### YOUR GOAL
Could you transcribe the material below exactly, without leaving out a single line?

*** Opening of DATA SECTION ***

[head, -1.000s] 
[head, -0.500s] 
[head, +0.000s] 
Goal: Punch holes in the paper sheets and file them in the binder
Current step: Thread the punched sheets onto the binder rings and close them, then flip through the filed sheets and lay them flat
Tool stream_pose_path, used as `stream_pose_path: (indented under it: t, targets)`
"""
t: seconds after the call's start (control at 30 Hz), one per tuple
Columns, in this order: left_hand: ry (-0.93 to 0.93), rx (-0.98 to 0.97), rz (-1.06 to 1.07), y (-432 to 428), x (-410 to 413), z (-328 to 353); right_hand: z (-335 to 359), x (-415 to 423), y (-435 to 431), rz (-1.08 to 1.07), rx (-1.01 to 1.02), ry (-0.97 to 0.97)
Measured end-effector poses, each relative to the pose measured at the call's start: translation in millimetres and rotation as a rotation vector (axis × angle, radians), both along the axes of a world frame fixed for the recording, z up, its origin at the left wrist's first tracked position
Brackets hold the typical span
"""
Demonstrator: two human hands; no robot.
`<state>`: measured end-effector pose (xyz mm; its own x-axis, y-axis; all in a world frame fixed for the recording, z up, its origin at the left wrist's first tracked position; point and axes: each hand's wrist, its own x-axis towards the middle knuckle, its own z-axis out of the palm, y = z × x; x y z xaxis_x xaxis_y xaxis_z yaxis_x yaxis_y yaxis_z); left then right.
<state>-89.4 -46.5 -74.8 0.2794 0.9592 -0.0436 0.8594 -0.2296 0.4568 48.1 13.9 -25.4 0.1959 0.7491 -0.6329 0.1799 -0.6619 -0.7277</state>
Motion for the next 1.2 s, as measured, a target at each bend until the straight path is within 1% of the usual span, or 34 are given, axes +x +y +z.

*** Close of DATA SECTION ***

### ANSWER TO THIS PROBLEM
[head, -1.000s] 
[head, -0.500s] 
[head, +0.000s] 
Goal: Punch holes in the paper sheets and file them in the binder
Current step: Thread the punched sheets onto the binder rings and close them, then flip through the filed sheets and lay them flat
Tool stream_pose_path, used as `stream_pose_path: (indented under it: t, targets)`
"""
t: seconds after the call's start (control at 30 Hz), one per tuple
Columns, in this order: left_hand: ry (-0.93 to 0.93), rx (-0.98 to 0.97), rz (-1.06 to 1.07), y (-432 to 428), x (-410 to 413), z (-328 to 353); right_hand: z (-335 to 359), x (-415 to 423), y (-435 to 431), rz (-1.08 to 1.07), rx (-1.01 to 1.02), ry (-0.97 to 0.97)
Measured end-effector poses, each relative to the pose measured at the call's start: translation in millimetres and rotation as a rotation vector (axis × angle, radians), both along the axes of a world frame fixed for the recording, z up, its origin at the left wrist's first tracked position
Brackets hold the typical span
"""
Demonstrator: two human hands; no robot.
`<state>`: measured end-effector pose (xyz mm; its own x-axis, y-axis; all in a world frame fixed for the recording, z up, its origin at the left wrist's first tracked position; point and axes: each hand's wrist, its own x-axis towards the middle knuckle, its own z-axis out of the palm, y = z × x; x y z xaxis_x xaxis_y xaxis_z yaxis_x yaxis_y yaxis_z); left then right.
<state>-89.4 -46.5 -74.8 0.2794 0.9592 -0.0436 0.8594 -0.2296 0.4568 48.1 13.9 -25.4 0.1959 0.7491 -0.6329 0.1799 -0.6619 -0.7277</state>
Motion for the next 1.2 s, as measured, a target at each bend until the straight path is within 1% of the usual span, or 34 are given, axes +x +y +z.

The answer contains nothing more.